【基本】パンの分類:色々な分類を解説!

パンの分類には、「配合(リッチ・リーン)」「食感(ハード・ソフト)」「発酵方法」「国・地域」など、いくつかの分け方があります。

配合と食感は密接に関係してます。そこでわかりやすく図にしてみました。どのようなパンがどの位置に配置されているのか?食感と味や香りなど想像しながら見比べてください。

国別分類は、お国柄、その国の文化が色濃くでています。

この他にも、パン酵母による分類、用途による分類、焼き方による分類など、様々な分類があります。詳しく解説していきます。

配合による分類(リーン vs リッチ)

製パン理論において最も基本的で、生地の扱い(ミキシングや発酵管理)に直結する重要な分類です。リーンなパン、リッチなパンと表現します。

リーンなパンは基本材料で作るシンプルなパンです。対してリッチなパンは、卵や砂糖など副材料が多く配合された贅沢なパンです。

リーン (Lean)

特徴】

小麦粉、水、塩、酵母のみ、または副材料が極めて少ない配合。小麦本来の風味を味わう。

代表的なパン

バゲット、カンパーニュ、ベーグル、リュスティック

ポイント

油脂が少ないためグルテン形成がダイレクトに出る。発酵の見極めが重要。

リッチ (Rich)

特徴】

砂糖、油脂、卵、乳製品などの副材料を多く含む配合。柔らかく、老化が遅い。

代表的なパン

ブリオッシュ、バターロール、菓子パン全般、パネトーネ

ポイント

副材料による浸透圧の影響(イーストの活性低下)や、ミキシング時の油脂投入タイミングが鍵。

食感・形状による分類(ハード vs ソフト)

パンを食べ比べると食感の違いに気が付きます。ふわふわしたパン。噛みちぎるパン。もっちりしたパン。ザクザクのパン。食感は形状によっても変化します。最も直感的に分かりやすい分類です。

ハード系(Hard)】

クラスト(皮・耳)が硬くパリッとしており、クラム(中身)の気泡が大小不均一なことが多い。
例:フランスパン、ドイツパン(ライ麦パン)など。
※焼成時は直焼きすることが多いです。

【ソフト系(Soft)】

クラスト(皮・耳)まで柔らかく、クラム(中身)はきめ細かく均一。
例:食パン、テーブルロール、菓子パン。
※型に入れたり、天板に乗せて焼くことが多いです。

発酵種・製法による分類

この分類は少し難しいです。

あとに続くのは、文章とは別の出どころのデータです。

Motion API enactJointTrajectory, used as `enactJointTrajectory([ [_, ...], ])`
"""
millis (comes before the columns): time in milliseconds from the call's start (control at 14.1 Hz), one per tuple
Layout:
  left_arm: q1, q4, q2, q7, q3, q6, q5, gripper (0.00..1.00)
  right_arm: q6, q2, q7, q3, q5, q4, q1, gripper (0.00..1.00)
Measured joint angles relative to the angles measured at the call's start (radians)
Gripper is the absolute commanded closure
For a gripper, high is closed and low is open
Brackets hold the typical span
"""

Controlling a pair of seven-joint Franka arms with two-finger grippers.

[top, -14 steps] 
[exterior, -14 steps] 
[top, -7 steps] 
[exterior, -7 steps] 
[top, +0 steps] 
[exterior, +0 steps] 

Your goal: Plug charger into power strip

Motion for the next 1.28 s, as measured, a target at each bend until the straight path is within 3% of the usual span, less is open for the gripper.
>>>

発酵種や製法は、「何で膨らませるか」「どのような作り方をするか」という、パン作りでも作り方の違いの部分に、科学的な視点から分けていきます。

イースト発酵パン】

市販のパン酵母(生イースト、ドライイースト)を使用。安定性が高い。

自家製酵母(天然酵母)パン】

果物や穀物に付着した菌を培養した種(ルヴァン種、サワー種、酒種など)を使用。複雑な風味と酸味が特徴。

無発酵パン・速成パン】

酵母(ノンケミカル)を使わず、ベーキングパウダー(ケミカル)で膨らませるもの(スコーン、ソーダブレッド)や、発酵させずに薄く焼くもの(トルティーヤ、チャパティ)。

国・地域による分類

国によるパンの違いは、「風土(何が採れたか)」や「食文化(どう食べたかったか)」などが色濃く反映されています。パン文化の背景は国ごとに違い、食糧として人々の命や生活を支え、現代まで続いています。

フランス】

小麦の風味を重視したリーンなパン(バゲット等)や、バターを折り込むヴィエノワズリー(クロワッサン)。

ドイツ】

ライ麦を使用した、酸味のあるどっしりしたパン(ロッゲンブロート)。

イタリア】

オリーブオイルを練り込んだり、気泡を大きく残すパン(フォカッチャ、チャバタ)。

日本】

柔らかさ、甘さ、具材との組み合わせを重視(あんパン、カレーパン、高級食パン)。

アメリカ】

サンドイッチ用の食パンや、ベーグル、甘いドーナツなど。

用途による分類

食べるシーンに合わせた分類です。

食事パン(テーブルブレッド)】

主食として食べる味の淡白なパン(食パン、ロールパン)。

惣菜パン(調理パン)】

ウインナー、カレー、チーズなどを用いた軽食代わりのパン。

菓子パン】

甘いフィリングやトッピングがあるおやつパン(メロンパン、クリームパン)。

おわり

皆さんの好きなパンは、どの属性に分類されていましたか?どの系統が自分好みでしたか?考えてみると面白いですよ。

パンの種類はとても多いので、分類することで自分の作りたいジャンルや、学びたいパンが見えてきます。好みのパン屋さんを探すときにも役立ちますね。